## INFORMATION PROVIDED:
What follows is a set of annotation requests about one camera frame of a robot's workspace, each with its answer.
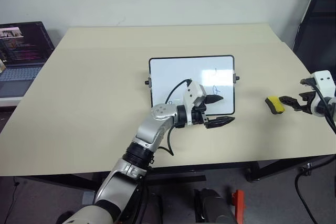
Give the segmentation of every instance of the touchpad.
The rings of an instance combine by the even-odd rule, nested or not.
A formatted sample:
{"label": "touchpad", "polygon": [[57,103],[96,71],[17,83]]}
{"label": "touchpad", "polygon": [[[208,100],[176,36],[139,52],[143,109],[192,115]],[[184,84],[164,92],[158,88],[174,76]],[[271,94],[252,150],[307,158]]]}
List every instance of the touchpad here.
{"label": "touchpad", "polygon": [[23,97],[32,81],[0,82],[0,98]]}

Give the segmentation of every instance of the laptop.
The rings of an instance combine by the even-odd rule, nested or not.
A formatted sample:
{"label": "laptop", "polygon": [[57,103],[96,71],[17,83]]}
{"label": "laptop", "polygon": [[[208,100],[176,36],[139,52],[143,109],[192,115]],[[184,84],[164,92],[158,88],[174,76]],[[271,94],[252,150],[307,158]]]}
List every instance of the laptop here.
{"label": "laptop", "polygon": [[0,102],[23,97],[53,50],[42,22],[0,25]]}

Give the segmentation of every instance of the whiteboard frame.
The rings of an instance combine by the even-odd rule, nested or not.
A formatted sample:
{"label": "whiteboard frame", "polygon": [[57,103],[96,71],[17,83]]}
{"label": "whiteboard frame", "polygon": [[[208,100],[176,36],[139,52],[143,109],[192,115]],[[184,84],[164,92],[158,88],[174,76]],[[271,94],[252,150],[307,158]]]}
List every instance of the whiteboard frame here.
{"label": "whiteboard frame", "polygon": [[211,58],[211,57],[232,57],[232,69],[233,69],[233,112],[228,114],[207,114],[207,116],[217,116],[217,115],[233,115],[236,111],[236,97],[235,97],[235,85],[236,85],[236,72],[235,72],[235,57],[233,55],[209,55],[209,56],[183,56],[183,57],[153,57],[150,58],[148,61],[149,66],[149,88],[151,91],[151,107],[153,107],[153,92],[152,92],[152,75],[151,75],[151,60],[158,60],[158,59],[181,59],[181,58]]}

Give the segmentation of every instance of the floor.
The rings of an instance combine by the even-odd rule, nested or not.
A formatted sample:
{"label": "floor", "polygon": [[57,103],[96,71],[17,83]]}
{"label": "floor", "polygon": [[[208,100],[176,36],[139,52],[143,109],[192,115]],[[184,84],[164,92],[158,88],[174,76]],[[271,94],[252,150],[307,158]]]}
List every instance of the floor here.
{"label": "floor", "polygon": [[[0,112],[0,129],[10,117]],[[205,175],[206,181],[151,186],[150,191],[162,196],[165,224],[193,223],[194,189],[211,188],[226,197],[236,189],[245,193],[244,224],[312,223],[294,187],[295,169],[249,183],[242,169],[216,169],[179,174]],[[316,169],[299,182],[301,193],[319,224],[336,223],[335,162]],[[56,222],[65,211],[77,211],[82,205],[83,190],[70,189],[17,177],[14,207],[7,224]],[[12,202],[12,177],[0,177],[0,222],[3,223]]]}

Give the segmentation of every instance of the yellow sponge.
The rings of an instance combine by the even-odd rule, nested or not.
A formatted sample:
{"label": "yellow sponge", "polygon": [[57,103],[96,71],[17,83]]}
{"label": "yellow sponge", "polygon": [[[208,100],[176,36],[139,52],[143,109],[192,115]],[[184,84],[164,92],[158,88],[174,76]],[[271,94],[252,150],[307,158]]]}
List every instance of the yellow sponge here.
{"label": "yellow sponge", "polygon": [[265,102],[273,114],[281,114],[283,111],[285,111],[285,108],[282,106],[282,103],[278,97],[268,97],[266,98]]}

## EXERCISE DIRECTIONS:
Without the pictures, transcribe the listing exactly as it stands.

## EXERCISE RESULT:
What follows is a set of annotation requests about one camera frame of a robot's workspace, each with its answer.
Give the segmentation of every instance of the touchpad.
The rings of an instance combine by the even-odd rule, nested or not.
A formatted sample:
{"label": "touchpad", "polygon": [[57,103],[96,71],[17,83]]}
{"label": "touchpad", "polygon": [[[208,100],[176,36],[139,52],[143,109],[192,115]],[[184,84],[164,92],[158,88],[174,76]],[[271,94],[252,150],[307,158]]]}
List every instance of the touchpad here.
{"label": "touchpad", "polygon": [[23,97],[32,81],[0,82],[0,98]]}

Give the segmentation of every instance of the laptop.
The rings of an instance combine by the even-odd rule, nested or not.
A formatted sample:
{"label": "laptop", "polygon": [[57,103],[96,71],[17,83]]}
{"label": "laptop", "polygon": [[[208,100],[176,36],[139,52],[143,109],[192,115]],[[184,84],[164,92],[158,88],[174,76]],[[271,94],[252,150],[307,158]]]}
List every instance of the laptop here.
{"label": "laptop", "polygon": [[0,102],[23,97],[53,50],[42,22],[0,25]]}

Give the segmentation of every instance of the whiteboard frame.
The rings of an instance combine by the even-odd rule, nested or not.
A formatted sample:
{"label": "whiteboard frame", "polygon": [[57,103],[96,71],[17,83]]}
{"label": "whiteboard frame", "polygon": [[[208,100],[176,36],[139,52],[143,109],[192,115]],[[184,84],[164,92],[158,88],[174,76]],[[271,94],[252,150],[307,158]]]}
List every instance of the whiteboard frame here.
{"label": "whiteboard frame", "polygon": [[211,58],[211,57],[232,57],[232,69],[233,69],[233,112],[228,114],[207,114],[207,116],[217,116],[217,115],[233,115],[236,111],[236,97],[235,97],[235,85],[236,85],[236,72],[235,72],[235,57],[233,55],[209,55],[209,56],[183,56],[183,57],[153,57],[150,58],[148,61],[149,66],[149,88],[151,91],[151,107],[153,107],[153,92],[152,92],[152,75],[151,75],[151,60],[158,60],[158,59],[181,59],[181,58]]}

Give the segmentation of every instance of the floor.
The rings of an instance combine by the even-odd rule, nested or not.
A formatted sample:
{"label": "floor", "polygon": [[57,103],[96,71],[17,83]]}
{"label": "floor", "polygon": [[[208,100],[176,36],[139,52],[143,109],[192,115]],[[184,84],[164,92],[158,88],[174,76]],[[271,94],[252,150],[307,158]]]}
List every instance of the floor here.
{"label": "floor", "polygon": [[[0,112],[0,129],[10,117]],[[205,175],[206,181],[151,186],[150,191],[162,196],[165,224],[193,223],[194,189],[211,188],[226,197],[236,189],[245,193],[244,224],[312,223],[294,187],[295,169],[249,183],[242,169],[216,169],[179,174]],[[316,169],[299,182],[301,193],[319,224],[336,223],[335,162]],[[56,222],[65,211],[77,211],[82,205],[83,190],[70,189],[17,177],[14,207],[7,224]],[[12,202],[12,177],[0,177],[0,222],[3,223]]]}

Give the segmentation of every instance of the yellow sponge.
The rings of an instance combine by the even-odd rule, nested or not.
A formatted sample:
{"label": "yellow sponge", "polygon": [[57,103],[96,71],[17,83]]}
{"label": "yellow sponge", "polygon": [[[208,100],[176,36],[139,52],[143,109],[192,115]],[[184,84],[164,92],[158,88],[174,76]],[[271,94],[252,150],[307,158]]]}
List every instance of the yellow sponge here.
{"label": "yellow sponge", "polygon": [[265,102],[273,114],[281,114],[283,111],[285,111],[285,108],[282,106],[282,103],[278,97],[268,97],[266,98]]}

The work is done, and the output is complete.